Free markets unleash men to exercise their abilities to the maximum extent possible without infringing the rights of others. There are certain things the government should support. Among them are education, national defense, and infrastructure in the facilitation of trade such as roads and communications. To support something neither requires nor precludes taxation for the purpose.

The proper role of the state is tiny and in all cases qualified. Free individuals are best governed not by legislative or bureaucratic dictates. Rather, they are bounded by the common law of property, contract, tort, and market competition. When people are so governed each individual’s pursuit of his or her interests weaves together. The stronger cloth, so woven, serves the interests of countless other people.

In Adam Smith’s words

We should scorn those who presume themselves fit to superintend the choices of others. Adam Smith says it this way:

“What is the species of domestic industry which his capital can employ, and of which the produce is likely to be the greatest value, every individual, it is evident, can, in his local situation, judge much better than any statesman or lawgiver can do for him. The statesman who should attempt to direct private people in what manner they ought to employ their capitals would not only load himself with a most unnecessary attention, but assume an authority which could safely be trusted, not only to no single person, but to no council or senate whatever, and which would nowhere be so dangerous as in the hands of a man who had folly and presumption enough to fancy himself fit to exercise it.”
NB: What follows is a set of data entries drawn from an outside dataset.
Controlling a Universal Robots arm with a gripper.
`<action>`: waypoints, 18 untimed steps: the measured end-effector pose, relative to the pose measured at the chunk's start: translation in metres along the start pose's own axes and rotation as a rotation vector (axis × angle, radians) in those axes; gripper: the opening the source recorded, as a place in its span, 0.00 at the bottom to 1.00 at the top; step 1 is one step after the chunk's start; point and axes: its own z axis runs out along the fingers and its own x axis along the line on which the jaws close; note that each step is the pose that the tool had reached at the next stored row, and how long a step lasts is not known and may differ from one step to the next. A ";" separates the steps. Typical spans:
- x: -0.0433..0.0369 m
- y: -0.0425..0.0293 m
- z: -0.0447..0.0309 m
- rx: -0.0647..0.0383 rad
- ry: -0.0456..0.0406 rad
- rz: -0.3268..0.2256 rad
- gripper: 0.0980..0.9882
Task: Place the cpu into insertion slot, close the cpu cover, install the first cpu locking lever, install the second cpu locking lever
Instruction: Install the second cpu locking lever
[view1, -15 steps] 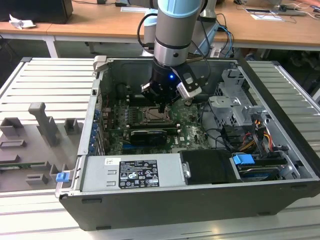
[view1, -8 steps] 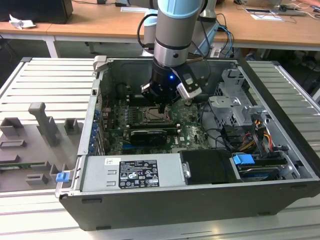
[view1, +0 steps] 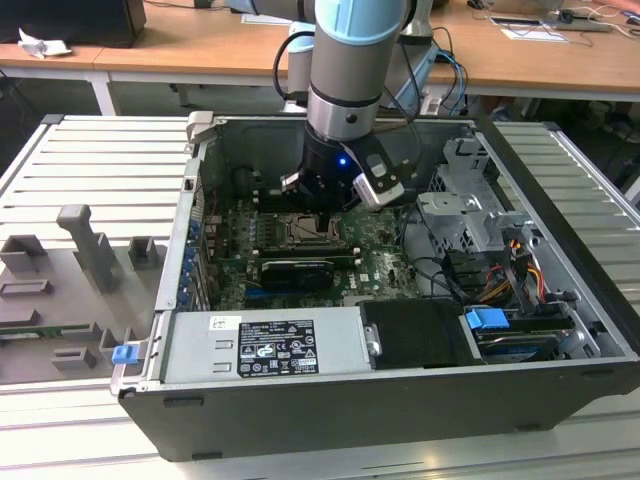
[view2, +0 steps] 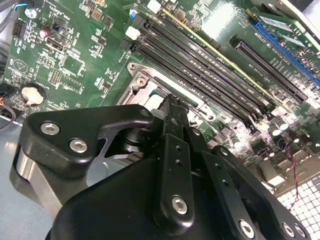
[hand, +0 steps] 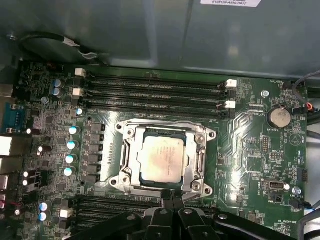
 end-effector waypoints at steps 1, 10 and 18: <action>0.0001 -0.0005 -0.0001 0.000 0.0001 0.000 0.01; 0.0064 -0.0035 -0.0002 0.000 0.0000 0.000 0.01; 0.0253 -0.0078 0.0005 -0.005 -0.0004 0.000 0.01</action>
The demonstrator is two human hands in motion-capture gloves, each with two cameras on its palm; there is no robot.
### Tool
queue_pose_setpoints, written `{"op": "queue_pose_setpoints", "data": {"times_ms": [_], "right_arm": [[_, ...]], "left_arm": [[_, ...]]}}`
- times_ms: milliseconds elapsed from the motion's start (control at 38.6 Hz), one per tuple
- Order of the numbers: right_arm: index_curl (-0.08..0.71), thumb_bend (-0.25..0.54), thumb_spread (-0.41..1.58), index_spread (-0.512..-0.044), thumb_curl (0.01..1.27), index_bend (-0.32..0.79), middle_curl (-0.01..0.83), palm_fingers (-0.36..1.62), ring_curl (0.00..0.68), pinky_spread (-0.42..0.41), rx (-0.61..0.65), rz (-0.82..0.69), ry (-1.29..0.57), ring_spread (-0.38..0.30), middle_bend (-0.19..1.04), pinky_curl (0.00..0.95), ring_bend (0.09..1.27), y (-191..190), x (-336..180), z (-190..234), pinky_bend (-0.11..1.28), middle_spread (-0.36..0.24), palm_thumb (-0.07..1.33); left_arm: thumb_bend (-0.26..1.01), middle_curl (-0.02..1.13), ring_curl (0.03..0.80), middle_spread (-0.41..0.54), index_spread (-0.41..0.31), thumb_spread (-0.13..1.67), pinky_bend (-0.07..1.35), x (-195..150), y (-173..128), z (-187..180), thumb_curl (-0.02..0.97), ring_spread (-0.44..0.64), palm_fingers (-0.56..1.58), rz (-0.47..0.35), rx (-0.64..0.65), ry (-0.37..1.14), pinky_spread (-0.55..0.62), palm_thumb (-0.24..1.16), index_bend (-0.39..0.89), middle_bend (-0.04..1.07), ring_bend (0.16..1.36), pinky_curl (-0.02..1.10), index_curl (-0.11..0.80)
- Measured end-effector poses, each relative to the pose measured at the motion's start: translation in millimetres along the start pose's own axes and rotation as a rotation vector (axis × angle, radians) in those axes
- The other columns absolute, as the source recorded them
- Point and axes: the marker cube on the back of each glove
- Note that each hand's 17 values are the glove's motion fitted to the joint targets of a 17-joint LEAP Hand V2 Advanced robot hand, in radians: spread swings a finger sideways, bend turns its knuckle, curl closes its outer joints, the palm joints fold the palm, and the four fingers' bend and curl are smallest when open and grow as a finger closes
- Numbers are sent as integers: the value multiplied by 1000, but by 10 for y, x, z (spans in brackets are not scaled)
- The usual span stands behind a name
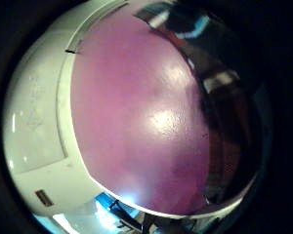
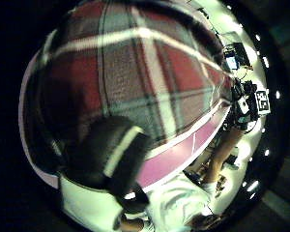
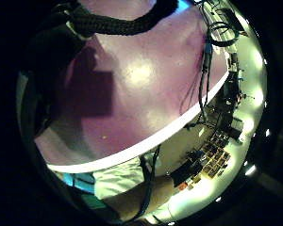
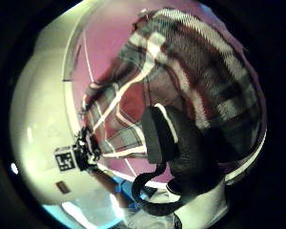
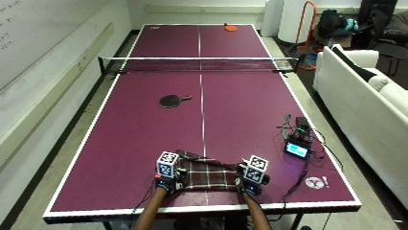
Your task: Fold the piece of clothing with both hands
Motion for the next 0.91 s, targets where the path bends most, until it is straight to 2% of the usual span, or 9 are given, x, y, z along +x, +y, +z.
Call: {"op": "queue_pose_setpoints", "data": {"times_ms": [103, 233, 336, 414, 492, 569, 647, 750, 906], "right_arm": [[202, -22, 1232, -237, 235, 3, 359, 399, 392, 129, 152, -6, 66, -7, 196, 423, 603, -43, -113, 116, 630, -26, 581], [157, 54, 1273, -241, 274, 17, 384, 549, 407, 176, 210, 13, 36, -106, 293, 375, 746, -125, -107, 162, 532, -67, 729], [129, 73, 1269, -251, 294, 9, 398, 620, 414, 164, 233, 35, -14, -169, 346, 353, 811, -299, -28, 38, 488, -113, 794], [102, 111, 1223, -289, 323, -21, 427, 899, 449, 13, 161, 62, -110, -223, 436, 355, 936, -427, 73, -99, 508, -189, 903], [92, 120, 1172, -302, 347, -8, 430, 971, 457, -88, 106, 72, -260, -236, 426, 363, 945, -488, 126, -298, 556, -217, 963], [84, 110, 1116, -312, 364, -11, 432, 987, 469, -156, 121, -64, -476, -243, 411, 385, 940, -406, -11, -638, 603, -234, 991], [73, 84, 1044, -316, 385, -6, 427, 1013, 469, -230, 171, -261, -632, -254, 376, 400, 922, -395, -293, -888, 660, -246, 998], [76, 47, 951, -324, 415, 24, 424, 1030, 465, -281, 234, -389, -631, -254, 342, 405, 893, -788, -686, -776, 666, -255, 1002], [89, -5, 821, -330, 463, 52, 420, 1055, 454, -308, 273, -490, -526, -258, 301, 401, 843, -910, -1403, -590, 644, -258, 1002]], "left_arm": [[-88, 412, 398, -27, -5, 1108, 425, 45, -56, 167, 183, 83, 172, 10, 12, 0, 322, 110, 24, 193, 658, 438, 234], [-94, 391, 348, 30, -46, 1072, 400, 180, -137, 192, 155, 232, 134, 8, 56, 20, 407, -79, 180, 181, 568, 403, 263], [-81, 379, 323, 49, -58, 1048, 389, 317, -136, 206, 146, 291, 150, -3, -13, 45, 444, -100, 167, 181, 553, 383, 275], [-81, 374, 315, 56, -68, 1037, 374, 452, -181, 176, 137, 321, 155, -15, -7, 42, 464, -107, 174, 179, 548, 373, 287], [-79, 369, 309, 62, -72, 1028, 369, 577, -245, 137, 131, 343, 153, -2, 21, 37, 475, -107, 171, 176, 542, 368, 296], [-78, 365, 305, 67, -75, 1022, 367, 623, -308, 67, 125, 360, 155, 2, 34, 64, 484, -107, 166, 176, 540, 365, 302], [-69, 360, 302, 69, -78, 1030, 366, 615, -338, -63, 123, 371, 156, 23, 39, 256, 490, -93, 159, 177, 539, 361, 306], [-5, 371, 313, 46, -74, 1127, 358, 509, -342, -338, 132, 382, 131, 87, 179, 513, 495, 5, 92, 205, 589, 359, 282], [58, 385, 321, 15, -79, 1334, 294, -69, -110, -636, 149, 350, 185, -126, 410, 282, 495, 96, 107, 269, 641, 335, 262]]}}
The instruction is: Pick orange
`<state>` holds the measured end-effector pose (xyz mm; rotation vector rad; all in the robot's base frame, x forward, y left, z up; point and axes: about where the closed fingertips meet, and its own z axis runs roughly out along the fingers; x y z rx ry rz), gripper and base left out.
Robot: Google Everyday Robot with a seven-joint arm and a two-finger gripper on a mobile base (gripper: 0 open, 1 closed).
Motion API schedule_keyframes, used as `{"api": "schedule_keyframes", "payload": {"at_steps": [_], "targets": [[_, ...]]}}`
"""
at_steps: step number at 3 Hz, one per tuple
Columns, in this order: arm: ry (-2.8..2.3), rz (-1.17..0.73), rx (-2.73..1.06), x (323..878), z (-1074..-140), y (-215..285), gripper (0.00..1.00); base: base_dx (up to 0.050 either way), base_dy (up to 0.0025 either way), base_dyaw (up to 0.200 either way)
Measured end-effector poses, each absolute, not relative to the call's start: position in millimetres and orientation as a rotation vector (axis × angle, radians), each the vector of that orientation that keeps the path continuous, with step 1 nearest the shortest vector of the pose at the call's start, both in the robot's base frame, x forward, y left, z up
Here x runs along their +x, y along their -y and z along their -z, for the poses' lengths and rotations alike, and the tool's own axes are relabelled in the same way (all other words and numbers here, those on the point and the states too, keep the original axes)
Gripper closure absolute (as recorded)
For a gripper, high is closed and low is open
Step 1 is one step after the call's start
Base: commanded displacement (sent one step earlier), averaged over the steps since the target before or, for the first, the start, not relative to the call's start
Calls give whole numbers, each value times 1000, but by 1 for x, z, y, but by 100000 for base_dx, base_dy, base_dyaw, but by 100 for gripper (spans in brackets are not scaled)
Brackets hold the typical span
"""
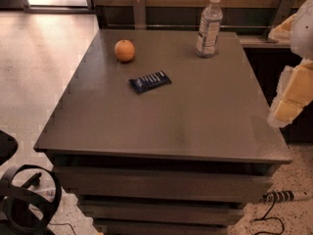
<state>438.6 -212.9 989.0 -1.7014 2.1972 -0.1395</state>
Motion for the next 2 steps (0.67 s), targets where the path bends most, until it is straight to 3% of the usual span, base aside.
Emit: {"api": "schedule_keyframes", "payload": {"at_steps": [1, 2], "targets": [[-2185, 132, -1697, 450, -993, 203, 0, 0, 0, 0], [-2146, 85, -1680, 479, -993, 161, 0, 0, 0, 0]]}}
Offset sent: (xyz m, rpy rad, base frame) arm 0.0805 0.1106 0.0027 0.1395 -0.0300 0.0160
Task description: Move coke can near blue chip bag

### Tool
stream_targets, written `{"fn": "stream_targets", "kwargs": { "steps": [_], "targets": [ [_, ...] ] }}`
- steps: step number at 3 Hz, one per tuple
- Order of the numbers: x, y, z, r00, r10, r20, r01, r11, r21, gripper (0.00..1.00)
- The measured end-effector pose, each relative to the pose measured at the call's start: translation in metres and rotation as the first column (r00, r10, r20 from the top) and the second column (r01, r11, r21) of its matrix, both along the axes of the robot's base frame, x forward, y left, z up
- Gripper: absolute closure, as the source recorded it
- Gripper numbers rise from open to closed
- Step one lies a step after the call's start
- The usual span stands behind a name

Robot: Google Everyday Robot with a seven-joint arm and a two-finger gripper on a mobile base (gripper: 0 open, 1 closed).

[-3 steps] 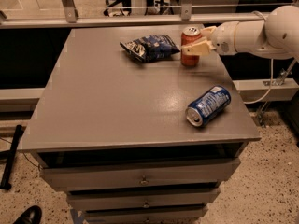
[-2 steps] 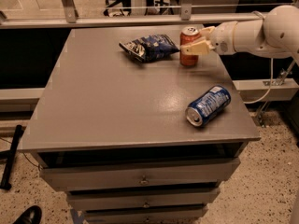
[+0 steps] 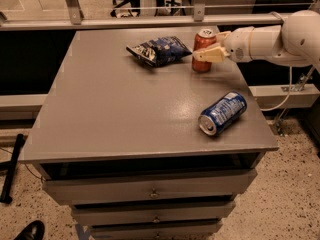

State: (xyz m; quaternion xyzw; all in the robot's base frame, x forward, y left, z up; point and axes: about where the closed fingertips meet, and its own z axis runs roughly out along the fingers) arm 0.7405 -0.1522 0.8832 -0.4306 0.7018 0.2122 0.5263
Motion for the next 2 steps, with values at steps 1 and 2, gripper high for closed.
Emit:
{"fn": "stream_targets", "kwargs": {
  "steps": [1,2],
  "targets": [
    [-0.016,-0.006,0.001,0.9997,-0.021,-0.010,0.021,1.000,0.005,0.00],
    [-0.048,-0.022,0.017,0.9981,-0.062,-0.001,0.061,0.998,-0.008,0.00]
  ]
}}
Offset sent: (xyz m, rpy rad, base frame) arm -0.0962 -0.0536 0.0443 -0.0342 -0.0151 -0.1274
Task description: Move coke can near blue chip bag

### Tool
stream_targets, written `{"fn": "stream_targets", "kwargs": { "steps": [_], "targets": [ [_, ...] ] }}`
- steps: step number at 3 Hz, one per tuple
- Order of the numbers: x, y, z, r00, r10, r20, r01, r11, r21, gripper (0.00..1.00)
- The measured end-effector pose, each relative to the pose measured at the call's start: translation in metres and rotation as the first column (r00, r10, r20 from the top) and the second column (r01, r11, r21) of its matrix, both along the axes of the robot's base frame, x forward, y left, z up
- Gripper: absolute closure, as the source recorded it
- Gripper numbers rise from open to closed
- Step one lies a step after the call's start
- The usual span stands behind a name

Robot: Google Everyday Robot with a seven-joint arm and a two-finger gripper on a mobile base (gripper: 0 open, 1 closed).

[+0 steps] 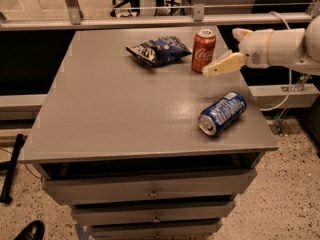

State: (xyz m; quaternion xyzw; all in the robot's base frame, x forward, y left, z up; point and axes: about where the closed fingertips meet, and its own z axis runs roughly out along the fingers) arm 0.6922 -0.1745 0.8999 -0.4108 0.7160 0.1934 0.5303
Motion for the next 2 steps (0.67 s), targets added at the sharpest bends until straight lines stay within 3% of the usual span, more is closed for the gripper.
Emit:
{"fn": "stream_targets", "kwargs": {
  "steps": [1,2],
  "targets": [
    [-0.048,-0.028,0.044,0.9969,-0.049,0.062,0.050,0.999,-0.016,0.00],
    [-0.055,-0.040,0.051,0.9951,-0.069,0.071,0.071,0.997,-0.021,0.00]
  ]
}}
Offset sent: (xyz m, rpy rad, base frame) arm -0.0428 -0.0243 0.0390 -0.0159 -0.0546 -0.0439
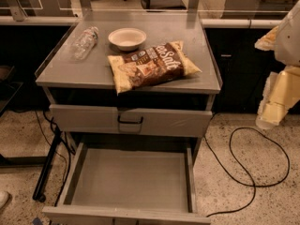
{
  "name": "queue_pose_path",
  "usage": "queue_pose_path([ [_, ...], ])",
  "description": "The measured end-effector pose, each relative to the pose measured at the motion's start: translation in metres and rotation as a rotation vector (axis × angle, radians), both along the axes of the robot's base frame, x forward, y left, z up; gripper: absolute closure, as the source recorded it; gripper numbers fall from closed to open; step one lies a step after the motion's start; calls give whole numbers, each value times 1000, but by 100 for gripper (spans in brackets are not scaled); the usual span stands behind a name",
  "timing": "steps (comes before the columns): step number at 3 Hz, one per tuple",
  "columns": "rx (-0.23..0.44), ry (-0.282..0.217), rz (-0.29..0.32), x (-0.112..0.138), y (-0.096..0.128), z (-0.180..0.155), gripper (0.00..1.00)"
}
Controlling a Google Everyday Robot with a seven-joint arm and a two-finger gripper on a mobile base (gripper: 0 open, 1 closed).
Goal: Place brown chip bag into middle drawer
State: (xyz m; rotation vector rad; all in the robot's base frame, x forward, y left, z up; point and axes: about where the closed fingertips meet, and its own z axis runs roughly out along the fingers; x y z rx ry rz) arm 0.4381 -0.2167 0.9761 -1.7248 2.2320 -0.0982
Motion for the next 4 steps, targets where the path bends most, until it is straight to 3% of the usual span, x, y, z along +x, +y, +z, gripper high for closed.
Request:
queue_pose_path([
  [1,0,0,0,0,0,0,0],
  [4,-44,2,132,49,21,-7,0],
])
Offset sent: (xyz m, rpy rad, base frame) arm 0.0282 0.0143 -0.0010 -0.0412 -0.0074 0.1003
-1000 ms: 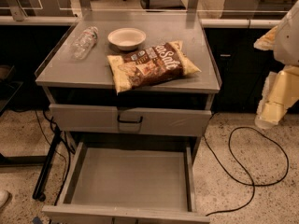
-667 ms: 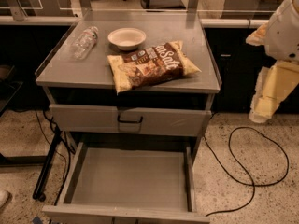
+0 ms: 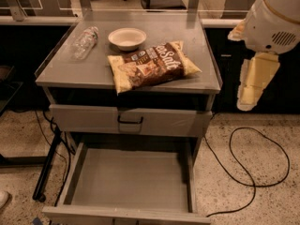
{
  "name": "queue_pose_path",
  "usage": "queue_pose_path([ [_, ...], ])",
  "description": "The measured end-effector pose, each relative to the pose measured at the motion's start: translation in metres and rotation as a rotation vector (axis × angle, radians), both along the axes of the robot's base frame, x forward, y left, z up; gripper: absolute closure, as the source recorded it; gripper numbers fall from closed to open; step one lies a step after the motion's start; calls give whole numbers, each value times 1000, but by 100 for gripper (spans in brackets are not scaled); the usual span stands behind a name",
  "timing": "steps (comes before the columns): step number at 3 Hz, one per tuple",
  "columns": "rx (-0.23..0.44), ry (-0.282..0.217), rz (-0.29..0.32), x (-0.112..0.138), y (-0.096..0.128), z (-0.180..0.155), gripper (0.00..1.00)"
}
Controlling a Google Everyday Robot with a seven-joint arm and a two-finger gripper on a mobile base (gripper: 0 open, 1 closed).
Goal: Place brown chip bag into middle drawer
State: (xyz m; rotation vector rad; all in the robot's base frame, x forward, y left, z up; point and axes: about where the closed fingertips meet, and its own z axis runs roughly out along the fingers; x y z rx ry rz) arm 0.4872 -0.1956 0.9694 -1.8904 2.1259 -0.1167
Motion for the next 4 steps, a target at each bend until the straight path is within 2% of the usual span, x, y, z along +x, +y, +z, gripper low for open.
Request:
queue_pose_path([
  [1,8,18,34,17,8,-6,0],
  [2,9,18,37,19,9,-6,0],
  [3,32,0,44,25,10,-6,0],
  [4,70,-55,97,59,27,3,0],
])
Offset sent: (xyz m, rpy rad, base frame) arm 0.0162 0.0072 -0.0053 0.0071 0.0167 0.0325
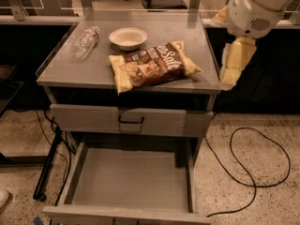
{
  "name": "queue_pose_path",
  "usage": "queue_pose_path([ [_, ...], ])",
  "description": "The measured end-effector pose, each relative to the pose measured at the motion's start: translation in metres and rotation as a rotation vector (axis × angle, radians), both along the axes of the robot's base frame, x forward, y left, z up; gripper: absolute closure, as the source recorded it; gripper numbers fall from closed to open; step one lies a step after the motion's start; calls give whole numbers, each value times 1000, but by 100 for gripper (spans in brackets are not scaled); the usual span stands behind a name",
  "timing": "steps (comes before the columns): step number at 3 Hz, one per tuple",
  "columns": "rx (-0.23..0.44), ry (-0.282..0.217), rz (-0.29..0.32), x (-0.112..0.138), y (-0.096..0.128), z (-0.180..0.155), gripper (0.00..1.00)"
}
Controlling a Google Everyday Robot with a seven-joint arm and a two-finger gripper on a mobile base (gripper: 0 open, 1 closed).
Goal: Place brown chip bag into middle drawer
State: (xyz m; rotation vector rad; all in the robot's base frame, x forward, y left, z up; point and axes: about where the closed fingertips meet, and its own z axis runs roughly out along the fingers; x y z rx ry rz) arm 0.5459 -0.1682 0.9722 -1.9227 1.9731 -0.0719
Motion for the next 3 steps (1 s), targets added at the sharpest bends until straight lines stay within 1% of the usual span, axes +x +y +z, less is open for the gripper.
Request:
queue_pose_path([
  [1,14,-26,58,31,22,7,0],
  [2,34,-35,115,55,48,10,0],
  [3,34,-35,115,55,48,10,0],
])
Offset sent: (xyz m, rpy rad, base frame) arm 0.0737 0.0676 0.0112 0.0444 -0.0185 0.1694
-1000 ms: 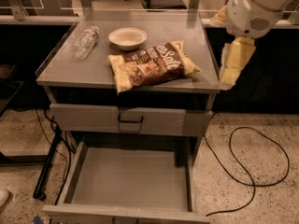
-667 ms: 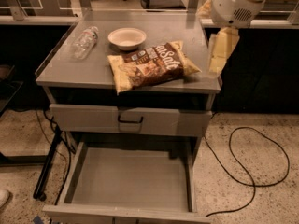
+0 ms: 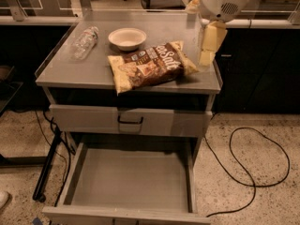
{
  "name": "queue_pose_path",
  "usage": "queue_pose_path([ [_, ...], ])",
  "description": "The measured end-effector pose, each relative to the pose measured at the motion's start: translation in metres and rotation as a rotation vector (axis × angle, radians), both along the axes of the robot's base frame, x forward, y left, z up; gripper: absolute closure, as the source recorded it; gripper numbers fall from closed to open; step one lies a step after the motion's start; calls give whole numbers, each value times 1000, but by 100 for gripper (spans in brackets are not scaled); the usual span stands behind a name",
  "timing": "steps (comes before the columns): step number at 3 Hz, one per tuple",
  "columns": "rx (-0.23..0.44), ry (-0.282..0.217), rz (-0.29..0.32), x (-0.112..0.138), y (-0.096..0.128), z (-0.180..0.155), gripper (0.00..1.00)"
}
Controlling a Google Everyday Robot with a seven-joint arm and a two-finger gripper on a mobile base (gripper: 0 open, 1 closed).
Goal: Place brown chip bag into middle drawer
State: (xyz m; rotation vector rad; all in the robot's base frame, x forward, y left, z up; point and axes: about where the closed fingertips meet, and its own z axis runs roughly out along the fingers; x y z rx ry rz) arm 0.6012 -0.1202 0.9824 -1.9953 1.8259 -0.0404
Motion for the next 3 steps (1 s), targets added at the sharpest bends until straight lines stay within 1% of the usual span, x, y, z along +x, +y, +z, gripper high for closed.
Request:
queue_pose_path([
  [1,2,-13,41,20,22,-14,0],
  [2,-13,-3,80,45,44,-34,0],
  [3,-28,24,121,74,67,-63,0],
])
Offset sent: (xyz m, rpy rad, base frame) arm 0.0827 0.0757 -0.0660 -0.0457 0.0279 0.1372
The world today would be significantly different and probably better off. Trade would be almost completely free. Subsidies would be rare. Taxes would be light and their collection unobtrusive. Whenever possible, the government would fulfill its functions as locally as reasonable. The government would do no more than is required.

Conclusion

We should be leery of the folly and presumption of those who presume to direct the affairs of humankind. The situation we allow our government to inflict on us is a self-infliction to the extent we did vote for our representation. We now see the willingness to suppress our civil liberties and economic interests has done great damage. It is now our turn to correct our mistake at the polls. We should return to our natural liberty.